» **Assignment**
Copy the whole listing verbatim.

BEGIN Dataset records

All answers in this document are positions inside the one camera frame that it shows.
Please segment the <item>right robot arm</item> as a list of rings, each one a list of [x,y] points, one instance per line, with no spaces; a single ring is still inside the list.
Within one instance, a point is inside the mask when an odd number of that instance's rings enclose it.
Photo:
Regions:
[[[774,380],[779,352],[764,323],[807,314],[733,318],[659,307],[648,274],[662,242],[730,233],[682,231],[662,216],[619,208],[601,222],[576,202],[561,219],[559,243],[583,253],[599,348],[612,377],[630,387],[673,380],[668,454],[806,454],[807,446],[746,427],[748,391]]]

END Dataset records

» **Output for this exercise**
All answers in this document are positions inside the one camera frame that it shows.
Please segment the <item>right robot arm</item> as a list of rings, each one a list of [x,y] points, one instance per line, with no spaces; a single ring is still inside the list.
Within one instance, a point is inside the mask when an odd number of that instance's rings enclose it.
Photo:
Regions:
[[[774,380],[779,352],[764,323],[807,314],[733,318],[659,307],[648,274],[662,242],[730,233],[682,231],[662,216],[619,208],[601,222],[576,202],[561,219],[559,243],[583,253],[599,348],[612,377],[630,387],[673,380],[668,454],[806,454],[807,446],[746,427],[748,391]]]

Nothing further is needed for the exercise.